Copy each line below that contains "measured".

○ ○ ○

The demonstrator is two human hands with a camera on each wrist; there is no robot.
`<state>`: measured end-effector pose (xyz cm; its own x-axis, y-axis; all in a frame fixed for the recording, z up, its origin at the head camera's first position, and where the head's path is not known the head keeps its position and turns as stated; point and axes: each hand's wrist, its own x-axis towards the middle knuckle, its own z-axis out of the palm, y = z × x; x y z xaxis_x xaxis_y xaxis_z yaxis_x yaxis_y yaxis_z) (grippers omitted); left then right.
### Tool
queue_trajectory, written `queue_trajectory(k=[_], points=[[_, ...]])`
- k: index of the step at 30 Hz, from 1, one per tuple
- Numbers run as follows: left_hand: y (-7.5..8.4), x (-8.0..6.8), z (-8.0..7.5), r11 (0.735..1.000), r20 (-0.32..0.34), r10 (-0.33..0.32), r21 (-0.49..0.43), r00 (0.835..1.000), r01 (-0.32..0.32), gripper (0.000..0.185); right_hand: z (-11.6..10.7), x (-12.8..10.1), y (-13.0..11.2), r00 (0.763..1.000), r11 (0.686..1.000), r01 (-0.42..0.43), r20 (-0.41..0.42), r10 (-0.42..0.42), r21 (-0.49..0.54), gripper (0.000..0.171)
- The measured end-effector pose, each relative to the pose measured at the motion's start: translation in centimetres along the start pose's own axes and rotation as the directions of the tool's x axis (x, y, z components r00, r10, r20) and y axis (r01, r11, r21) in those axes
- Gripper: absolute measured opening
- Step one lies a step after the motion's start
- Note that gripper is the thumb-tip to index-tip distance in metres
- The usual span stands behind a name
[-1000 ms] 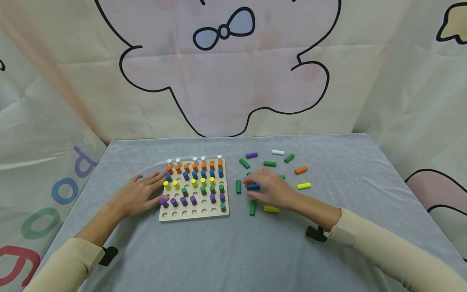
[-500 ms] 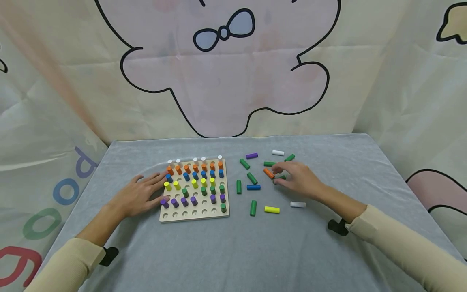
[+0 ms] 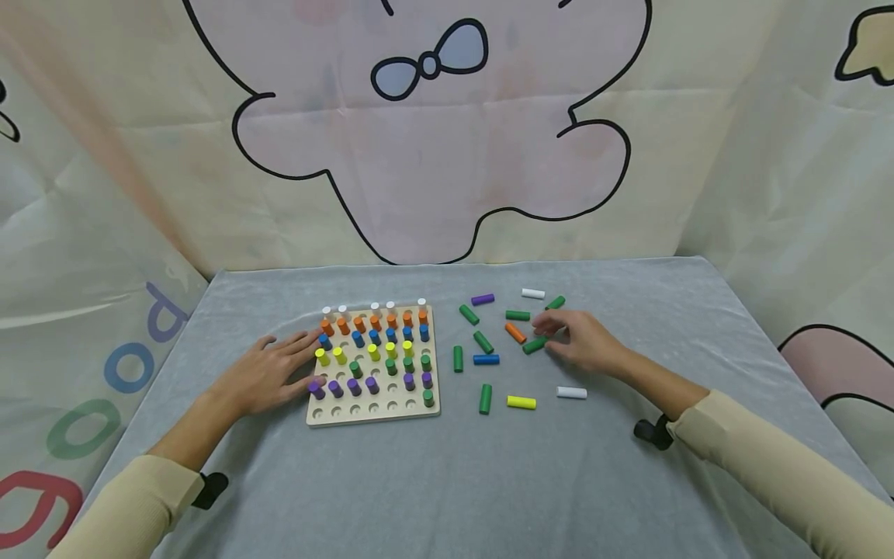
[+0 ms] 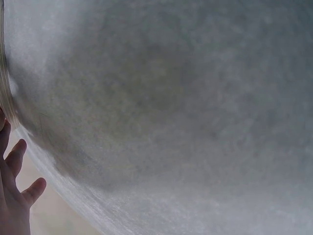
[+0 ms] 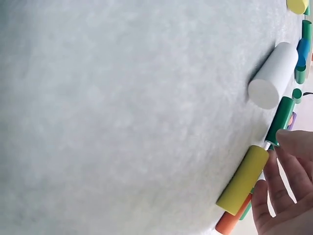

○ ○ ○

**Answer section**
`<state>`: measured end-effector pose (xyz cm; its own x-axis, y-axis; all in a frame fixed for the recording, z up, its origin at the head camera's first position, and where the head's path is not known the head keeps its position and turns as stated; point and axes: each hand's wrist, its own x-axis towards the middle knuckle, its own z-axis out of the palm, y = z × x; x y z xaxis_x xaxis_y xaxis_z yaxis_x yaxis_y yaxis_z) (grippers omitted); left then right.
- The measured end-effector pose, each relative to the pose measured at the motion's start: translation in centimetres along the start pose's own axes and rotation as the directions of the tool's x axis (x, y, z components r00, r10, r20) and y axis (r01, r11, r21) in those axes
- Gripper: absolute measured opening

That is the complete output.